• **Exercise**
Within the data that follows, how many lines contain the word "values"? Reply with only the number.

════════

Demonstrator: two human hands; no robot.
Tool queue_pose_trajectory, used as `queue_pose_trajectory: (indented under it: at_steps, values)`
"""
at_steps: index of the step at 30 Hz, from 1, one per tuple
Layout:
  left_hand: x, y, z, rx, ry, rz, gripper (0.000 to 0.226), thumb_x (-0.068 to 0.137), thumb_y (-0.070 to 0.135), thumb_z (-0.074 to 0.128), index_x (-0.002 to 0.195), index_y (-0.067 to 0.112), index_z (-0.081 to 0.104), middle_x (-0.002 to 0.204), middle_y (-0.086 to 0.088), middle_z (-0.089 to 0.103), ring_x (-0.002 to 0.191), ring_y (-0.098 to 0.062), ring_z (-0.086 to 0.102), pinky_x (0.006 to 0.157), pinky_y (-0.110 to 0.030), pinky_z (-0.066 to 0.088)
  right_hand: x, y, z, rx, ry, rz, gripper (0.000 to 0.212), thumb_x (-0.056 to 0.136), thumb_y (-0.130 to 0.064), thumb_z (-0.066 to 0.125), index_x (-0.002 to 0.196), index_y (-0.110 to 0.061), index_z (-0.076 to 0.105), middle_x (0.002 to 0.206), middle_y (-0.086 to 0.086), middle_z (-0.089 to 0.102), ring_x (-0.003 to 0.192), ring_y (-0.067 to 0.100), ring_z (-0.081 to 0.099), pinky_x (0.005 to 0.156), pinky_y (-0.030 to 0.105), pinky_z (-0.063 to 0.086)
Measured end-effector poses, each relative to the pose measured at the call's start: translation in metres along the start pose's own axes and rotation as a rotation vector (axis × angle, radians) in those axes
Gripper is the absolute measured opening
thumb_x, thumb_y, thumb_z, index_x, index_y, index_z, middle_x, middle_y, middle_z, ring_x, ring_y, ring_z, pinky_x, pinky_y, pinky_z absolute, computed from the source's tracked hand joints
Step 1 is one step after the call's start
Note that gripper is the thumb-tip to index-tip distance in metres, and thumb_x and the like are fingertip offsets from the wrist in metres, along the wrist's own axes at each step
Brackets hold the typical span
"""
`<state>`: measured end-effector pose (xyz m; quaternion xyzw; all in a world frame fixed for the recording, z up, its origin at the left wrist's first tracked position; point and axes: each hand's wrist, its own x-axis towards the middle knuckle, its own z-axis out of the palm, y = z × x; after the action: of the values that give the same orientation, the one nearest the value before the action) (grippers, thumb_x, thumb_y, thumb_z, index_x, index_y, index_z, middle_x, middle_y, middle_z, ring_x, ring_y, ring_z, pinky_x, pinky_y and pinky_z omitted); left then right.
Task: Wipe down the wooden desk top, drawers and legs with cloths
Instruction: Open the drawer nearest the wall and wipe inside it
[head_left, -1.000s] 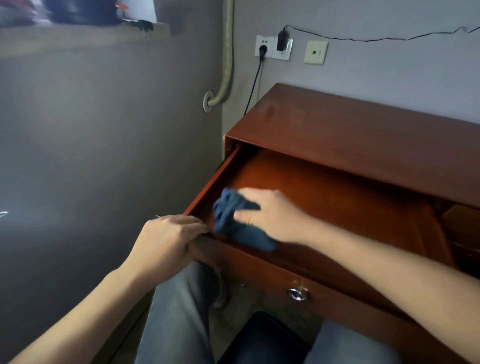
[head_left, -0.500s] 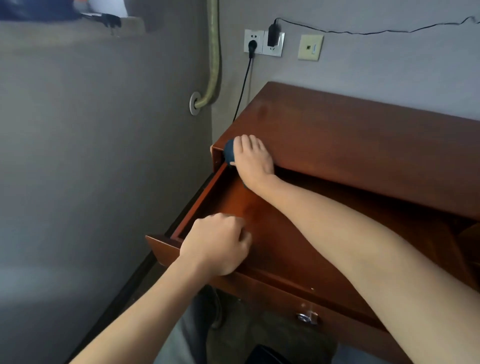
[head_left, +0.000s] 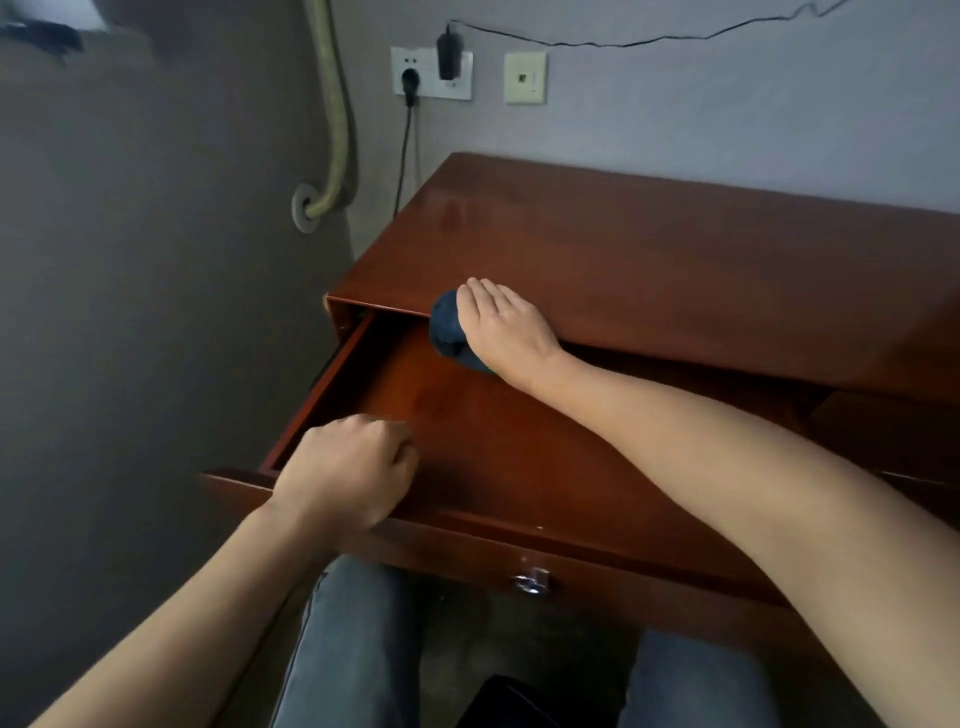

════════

• **Task answer**
2